Codinaeopsin, efrapeptins, zervamicins, and antiamoebin, are made by fungi.

Antidiabetic compounds

Aspergillusol A is an α-glucosidase_inhibitor made by Aspergillus. Sclerotiorin is an aldose reductase inhibitor made by Penicillium.


Aspergillus and Penicillium are potential sources of ergot alkaloid precursors to psychotropic medicines, cafergot, hydergine, dihydroergotamine, methysergide, methylergometrine, nicergoline, lisuride, bromocriptine, cabergoline, pergolide.


Endophytic fungi are currently used to manufacture paclitaxel.

Endophytic fungi are potential sources of the paclitaxel precursor baccatin III, the docetaxel precursor 10-deacetylbaccatin, vinblastine, vincristine, huperzine A, hypericin, vincamine, chlorogenic acid, diosgenin, and ginkgolide. Endophytic fungi are potential sources of podophyllotoxin and camptothecin, precursors to etoposide, teniposide, topotecan, and irinotecan.
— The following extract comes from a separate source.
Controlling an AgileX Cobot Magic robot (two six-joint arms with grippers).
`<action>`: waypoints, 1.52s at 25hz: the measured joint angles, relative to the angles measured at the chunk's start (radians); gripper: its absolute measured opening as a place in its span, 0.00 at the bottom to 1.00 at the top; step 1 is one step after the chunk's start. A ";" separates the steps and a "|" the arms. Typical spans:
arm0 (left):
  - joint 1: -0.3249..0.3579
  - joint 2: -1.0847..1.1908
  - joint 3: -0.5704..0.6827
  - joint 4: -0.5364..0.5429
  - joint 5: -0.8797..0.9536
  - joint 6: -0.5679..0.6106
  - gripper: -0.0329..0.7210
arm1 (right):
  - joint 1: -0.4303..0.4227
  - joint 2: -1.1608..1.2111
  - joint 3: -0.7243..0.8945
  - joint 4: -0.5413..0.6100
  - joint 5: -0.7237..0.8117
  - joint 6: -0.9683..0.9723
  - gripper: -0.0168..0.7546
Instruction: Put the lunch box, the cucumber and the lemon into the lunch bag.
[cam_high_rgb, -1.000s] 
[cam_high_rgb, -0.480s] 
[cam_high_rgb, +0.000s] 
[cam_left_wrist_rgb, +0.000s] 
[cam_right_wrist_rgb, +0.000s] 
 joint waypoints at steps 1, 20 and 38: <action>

Mycelium can be used to biosynthesize gold nanoparticles and be used as a mycofiltrate to recover gold from electronic waste. Aspergillus can metabolize piceid to resveratrol. The introduction and expression of the fungal gene responsible for synthesizing baccatin III in the macrofungus Flammulina velutipes was recently reported.
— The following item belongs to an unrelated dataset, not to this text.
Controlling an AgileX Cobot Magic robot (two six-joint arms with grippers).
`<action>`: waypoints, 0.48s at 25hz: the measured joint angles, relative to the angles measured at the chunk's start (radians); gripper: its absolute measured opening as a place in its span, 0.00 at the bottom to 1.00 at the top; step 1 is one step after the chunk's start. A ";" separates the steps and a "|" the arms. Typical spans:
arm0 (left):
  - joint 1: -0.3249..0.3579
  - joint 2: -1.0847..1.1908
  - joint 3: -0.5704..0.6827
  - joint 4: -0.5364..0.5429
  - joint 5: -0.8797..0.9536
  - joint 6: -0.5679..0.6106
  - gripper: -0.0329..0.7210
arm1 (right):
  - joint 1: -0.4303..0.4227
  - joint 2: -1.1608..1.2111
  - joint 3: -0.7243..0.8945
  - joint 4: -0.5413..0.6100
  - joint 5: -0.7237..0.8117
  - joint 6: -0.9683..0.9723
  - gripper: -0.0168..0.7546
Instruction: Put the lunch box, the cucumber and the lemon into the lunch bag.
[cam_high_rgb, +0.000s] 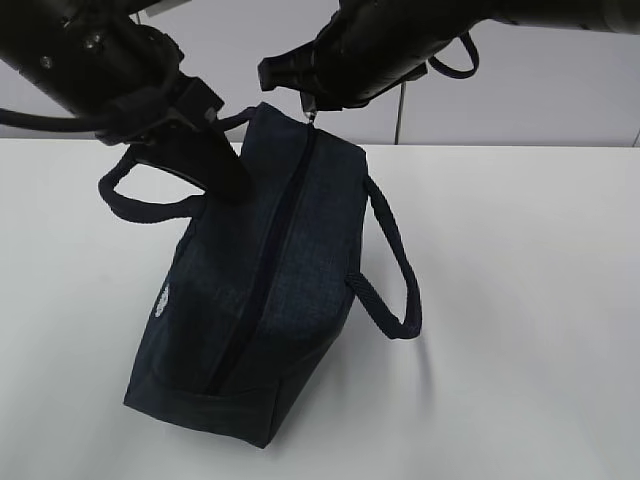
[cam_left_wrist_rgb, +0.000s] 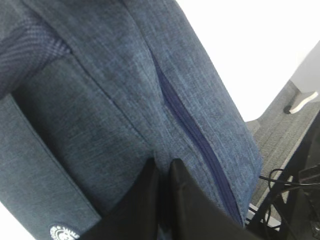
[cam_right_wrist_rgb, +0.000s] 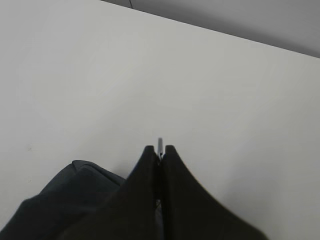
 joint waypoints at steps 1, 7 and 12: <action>0.000 -0.004 0.000 -0.009 0.007 0.004 0.04 | 0.000 0.000 0.000 0.000 0.000 0.000 0.02; 0.000 -0.033 0.000 -0.026 0.027 0.010 0.04 | 0.000 0.000 0.000 0.002 -0.006 0.000 0.02; 0.000 -0.056 0.000 -0.038 0.044 0.012 0.04 | 0.000 0.000 0.000 0.006 -0.014 0.000 0.02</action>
Saccharomyces is used industrially to produce the amino acid lysine, as well as recombinant proteins insulin and Hepatitis B surface antigen. Transgenic yeast can be used to produce artemisinin, hydrocortisone, and a number of insulin analogs. Candida is used industrially to produce vitamins ascorbic acid and riboflavin. Aspergillus niger is used to produce the recombinant protein phytase. Pichia is used to produce the amino acid tryptophan and the vitamin pyridoxine. Rhodotorula is used to produce the amino acid phenylalanine. Moniliella is used industrially to produce the sugar alcohol erythritol. Transgenic yeast can synthesize benzylisoquinoline opioid precursors, as well as convert said precursors to morphine, although a full biosynthetic pathway has yet to be demonstrated. The first synthetic chromosome produced by yeast was reported in 2014.

Vitamin D

The UV-induced biosynthesis of hormone "vitamin D", is practically the same in people and fungi. There are minor chemical differences between kingdoms however, causing people to produce vitamin D3, while fungi produce D2. Plants cannot create this hormone directly. In addition to vitamin D2, fungi synthesize D1 (lumisterol) and D4 (22-dihydroergocalciferol).